Dingwell Jonathan B, Bohnsack-McLagan Nicole K, Cusumano Joseph P
Department of Kinesiology & Health Education, University of Texas, Austin, TX 78712, USA; Department of Kinesiology, Pennsylvania State University, University Park, PA 16802, USA. Electronic address: http://biomechanics.psu.edu/.
Department of Kinesiology & Health Education, University of Texas, Austin, TX 78712, USA.
J Biomech. 2018 Jul 25;76:144-151. doi: 10.1016/j.jbiomech.2018.05.034. Epub 2018 Jun 15.
As humans walk or run, external (environmental) and internal (physiological) disturbances induce variability. How humans regulate this variability from stride-to-stride can be critical to maintaining balance. One cannot infer what is "controlled" based on analyses of variability alone. Assessing control requires quantifying how deviations are corrected across consecutive movements. Here, we assessed walking and running, each at two speeds. We hypothesized differences in speed would drive changes in variability, while adopting different gaits would drive changes in how people regulated stepping. Ten healthy adults walked/ran on a treadmill under four conditions: walk or run at comfortable speed, and walk or run at their predicted walk-to-run transition speed. Time series of relevant stride parameters were analyzed to quantify variability and stride-to-stride error-correction dynamics within a Goal-Equivalent Manifold (GEM) framework. In all conditions, participants' stride-to-stride control respected a constant-speed GEM strategy. At each consecutively faster speed, variability tangent to the GEM increased (p ≤ 0.031), while variability perpendicular to the GEM decreased (p ≤ 0.044). There were no differences (p ≥ 0.999) between gaits at the transition speed. Differences in speed determined how stepping variability was structured, independent of gait, confirming our first hypothesis. For running versus walking, measures of GEM-relevant statistical persistence were significantly less (p ≤ 0.004), but showed minimal-to-no speed differences (0.069 ≤ p ≤ 0.718). When running, people corrected deviations both more quickly and more directly, each indicating tighter control. Thus, differences in gait determined how stride-to-stride fluctuations were regulated, independent of speed, confirming our second hypothesis.

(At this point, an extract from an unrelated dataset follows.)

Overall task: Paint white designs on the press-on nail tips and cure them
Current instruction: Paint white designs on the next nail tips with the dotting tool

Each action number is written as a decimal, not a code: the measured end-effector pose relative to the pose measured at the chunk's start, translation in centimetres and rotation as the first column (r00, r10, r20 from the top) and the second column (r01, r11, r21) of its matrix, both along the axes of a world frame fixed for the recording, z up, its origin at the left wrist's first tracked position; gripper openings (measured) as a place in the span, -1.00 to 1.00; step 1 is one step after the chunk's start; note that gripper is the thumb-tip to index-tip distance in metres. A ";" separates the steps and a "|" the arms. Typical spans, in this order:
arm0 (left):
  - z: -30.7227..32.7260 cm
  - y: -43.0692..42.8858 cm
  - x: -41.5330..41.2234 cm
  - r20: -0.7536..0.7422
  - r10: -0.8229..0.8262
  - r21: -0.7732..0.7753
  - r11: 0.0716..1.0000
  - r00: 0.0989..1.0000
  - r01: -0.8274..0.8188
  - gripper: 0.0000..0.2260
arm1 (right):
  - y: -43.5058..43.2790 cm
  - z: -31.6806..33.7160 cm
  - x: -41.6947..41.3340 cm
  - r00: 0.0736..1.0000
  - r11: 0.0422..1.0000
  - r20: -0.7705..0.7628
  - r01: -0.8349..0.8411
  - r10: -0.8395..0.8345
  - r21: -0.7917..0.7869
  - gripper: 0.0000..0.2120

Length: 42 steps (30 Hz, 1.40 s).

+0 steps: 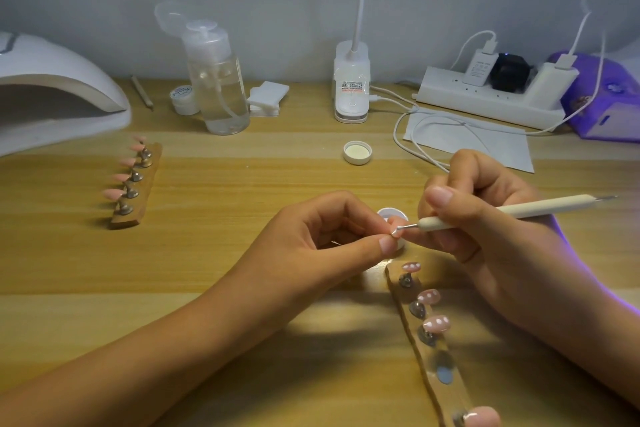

当人类行走或奔跑时,外部(环境)和内部(生理)干扰会导致变异性。人类如何逐步步态调节这种变异性对于维持平衡可能至关重要。仅根据变异性分析无法推断出“受控”的内容。评估控制需要量化连续运动中偏差是如何校正的。在这里,我们评估了两种速度下的行走和奔跑。我们假设速度差异会导致变异性的变化,而采用不同的步态会导致人们调节步幅方式的变化。十名健康成年人在四种条件下在跑步机上行走/奔跑:以舒适速度行走或奔跑,以及以预测的步行到跑步转换速度行走或奔跑。分析相关步幅参数的时间序列,以在目标等效流形(GEM)框架内量化变异性和逐步步幅误差校正动态。在所有条件下,参与者的逐步步幅控制都遵循恒定速度的GEM策略。在每个连续更快的速度下,与GEM相切的变异性增加(p≤0.031),而与GEM垂直的变异性降低(p≤0.044)。在转换速度下,步态之间没有差异(p≥0.999)。速度差异决定了步幅变异性的结构方式,与步态无关,证实了我们的第一个假设。对于跑步与行走,与GEM相关的统计持续性测量值显著更低(p≤0.004),但速度差异极小至无差异(0.069≤p≤0.718)。跑步时,人们校正偏差的速度更快且更直接,每项都表明控制更严格。因此,步态差异决定了逐步步幅波动的调节方式,与速度无关,证实了我们的第二个假设。